Gabriela J. Greif, Deborah L. Sodickson, Bruce P. Bean, Eva J. Neer, Ulrike Mende

    Research output: Contribution to journalArticlepeer-review

    Abstract

    To examine the role of G(o) in modulation of ion channels by neurotransmitter receptors, we characterized modulation of ionic currents in hippocampal CA3 neurons from mice lacking both isoforms of Gα(o). In CA3 neurons from Gα(o)/(-/-) mice, 2-chloro-adenosine and the GABA(B)-receptor agonist baclofen activated inwardly rectifying K+ currents and inhibited voltage-dependent Ca2+ currents just as effectively as in Gα(o)/(+/+) littermates. However, the kinetics of transmitter action were dramatically altered in Gα(o)/(-/-) mice in that recovery on washout of agonist was much slower. For example, recovery from 2-chloro-adenosine inhibition of calcium current was more than fourfold slower in neurons from Gα(o)/(-/-) mice [time constant of 12.0 ± 0.8 (SE) s] than in neurons from Gα(o)/(+/+) mice (time constant of 2.6 ± 0.2 s). Recovery from baclofen effects was affected similarly. In neurons from control mice, effects of both baclofen and 2- chloroadenosine on Ca2+ currents and K+ currents were abolished by brief exposure to external N-ethyl-maleimide (NEM).

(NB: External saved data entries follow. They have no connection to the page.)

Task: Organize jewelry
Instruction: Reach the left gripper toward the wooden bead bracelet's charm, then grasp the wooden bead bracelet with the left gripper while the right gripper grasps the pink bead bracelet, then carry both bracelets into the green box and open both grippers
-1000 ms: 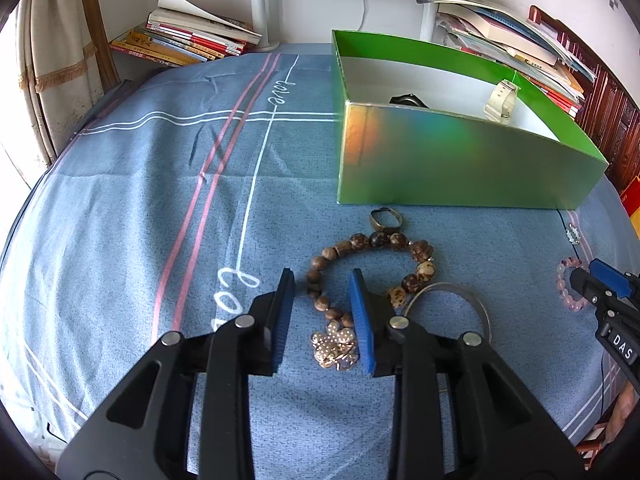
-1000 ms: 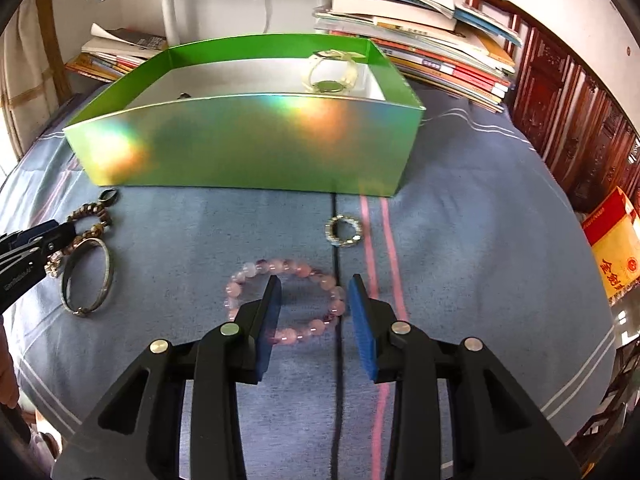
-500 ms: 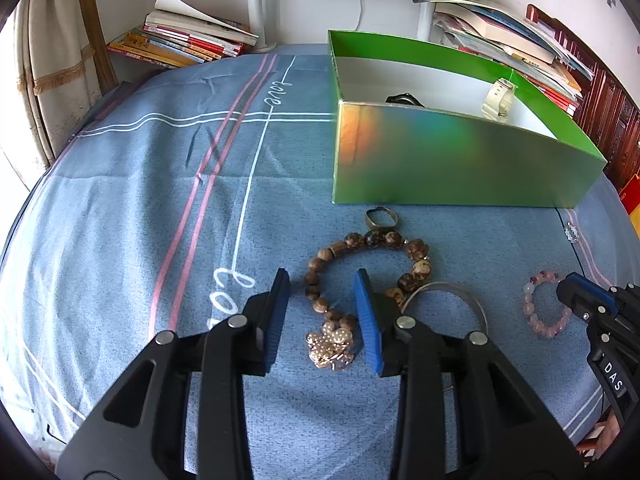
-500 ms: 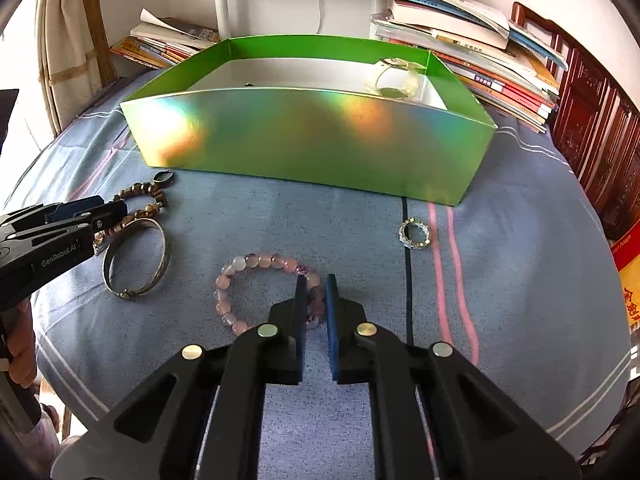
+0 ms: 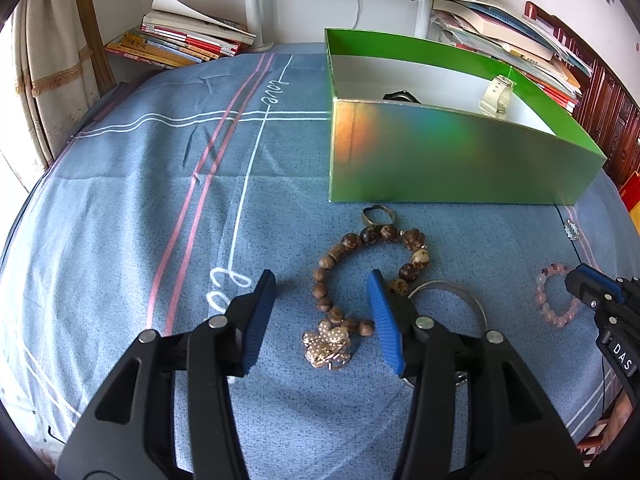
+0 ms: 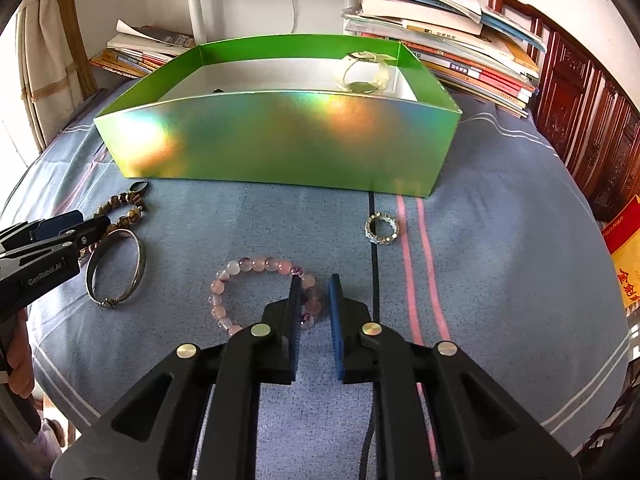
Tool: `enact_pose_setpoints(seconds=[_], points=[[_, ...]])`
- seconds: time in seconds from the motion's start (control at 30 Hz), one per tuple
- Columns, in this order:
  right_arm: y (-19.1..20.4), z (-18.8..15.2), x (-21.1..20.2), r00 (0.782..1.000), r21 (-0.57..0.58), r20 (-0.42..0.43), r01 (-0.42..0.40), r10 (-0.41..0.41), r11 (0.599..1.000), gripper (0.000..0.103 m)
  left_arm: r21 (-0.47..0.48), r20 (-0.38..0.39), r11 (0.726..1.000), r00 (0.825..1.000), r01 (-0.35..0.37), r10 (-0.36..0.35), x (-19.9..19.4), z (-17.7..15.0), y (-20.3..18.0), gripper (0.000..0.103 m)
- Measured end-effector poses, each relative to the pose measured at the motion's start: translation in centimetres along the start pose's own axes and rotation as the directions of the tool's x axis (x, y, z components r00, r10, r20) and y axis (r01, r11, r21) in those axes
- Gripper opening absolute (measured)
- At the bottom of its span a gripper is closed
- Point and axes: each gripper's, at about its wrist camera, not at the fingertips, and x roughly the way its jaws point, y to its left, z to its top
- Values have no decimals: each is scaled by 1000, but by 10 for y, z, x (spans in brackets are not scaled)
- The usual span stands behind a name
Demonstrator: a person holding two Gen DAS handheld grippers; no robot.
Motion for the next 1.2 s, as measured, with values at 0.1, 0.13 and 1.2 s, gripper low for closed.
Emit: enact_pose_setpoints(seconds=[0.1,0.13,1.2], points=[[0,0,0,1000,0,0,7,-7,1000,21,-1,0,1000,1000,-2,2,0,0,0,50],[0,1,0,1000,0,0,10,-10,1000,22,-1,0,1000,1000,-2,2,0,0,1,51],[8,67,-72,967,-44,247,-57,66,997,8,73,201,988,968,138,-150,-91,67,-3,8]])
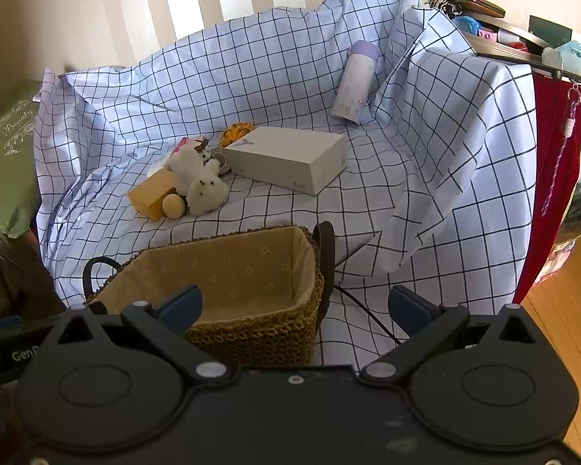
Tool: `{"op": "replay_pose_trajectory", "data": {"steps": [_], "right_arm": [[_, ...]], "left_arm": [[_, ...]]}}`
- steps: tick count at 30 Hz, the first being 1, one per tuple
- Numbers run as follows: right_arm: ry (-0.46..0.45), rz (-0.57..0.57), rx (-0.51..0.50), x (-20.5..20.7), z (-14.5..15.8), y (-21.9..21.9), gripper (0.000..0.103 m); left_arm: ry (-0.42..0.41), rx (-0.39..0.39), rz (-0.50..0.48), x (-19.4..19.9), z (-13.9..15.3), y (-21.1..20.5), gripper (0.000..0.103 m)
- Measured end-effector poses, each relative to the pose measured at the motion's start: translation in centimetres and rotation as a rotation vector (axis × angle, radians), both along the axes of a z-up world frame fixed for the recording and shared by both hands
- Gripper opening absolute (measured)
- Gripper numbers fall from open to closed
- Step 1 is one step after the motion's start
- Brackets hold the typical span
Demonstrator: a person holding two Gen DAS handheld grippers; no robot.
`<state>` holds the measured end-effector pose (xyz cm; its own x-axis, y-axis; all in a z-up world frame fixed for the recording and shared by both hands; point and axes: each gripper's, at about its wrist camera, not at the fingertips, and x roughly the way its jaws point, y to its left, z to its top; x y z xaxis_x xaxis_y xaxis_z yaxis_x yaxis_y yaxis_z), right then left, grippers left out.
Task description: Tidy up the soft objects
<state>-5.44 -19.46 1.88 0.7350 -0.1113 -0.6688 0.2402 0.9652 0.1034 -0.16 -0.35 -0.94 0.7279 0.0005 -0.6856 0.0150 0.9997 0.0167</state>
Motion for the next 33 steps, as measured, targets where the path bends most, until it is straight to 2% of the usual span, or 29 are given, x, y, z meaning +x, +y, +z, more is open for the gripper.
{"op": "replay_pose_trajectory", "data": {"steps": [33], "right_arm": [[0.021,-0.001,0.005,0.27,-0.14,0.09,0.103]], "left_arm": [[0.012,-0.002,0.001,-0.28,-0.64,-0.25,0.100]]}}
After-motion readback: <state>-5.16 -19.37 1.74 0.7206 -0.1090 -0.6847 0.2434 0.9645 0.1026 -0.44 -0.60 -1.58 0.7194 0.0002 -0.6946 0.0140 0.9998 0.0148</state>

In neurons lacking Gα(o), some inhibition of Ca2+ currents by baclofen remained after NEM treatment, whereas baclofen activation of K+ currents and both effects of 2-chloro- adenosine were abolished. These results show that modulation of Ca2+ and K+ currents by G protein-coupled receptors in hippocampal neurons does not have an absolute requirement for Gα(o). However, modulation is changed in the absence of Gα(o) in having much slower recovery kinetics. A likely possibility is that the very abundant Gα(o) is normally used but, when absent, can readily be replaced by G proteins with different properties.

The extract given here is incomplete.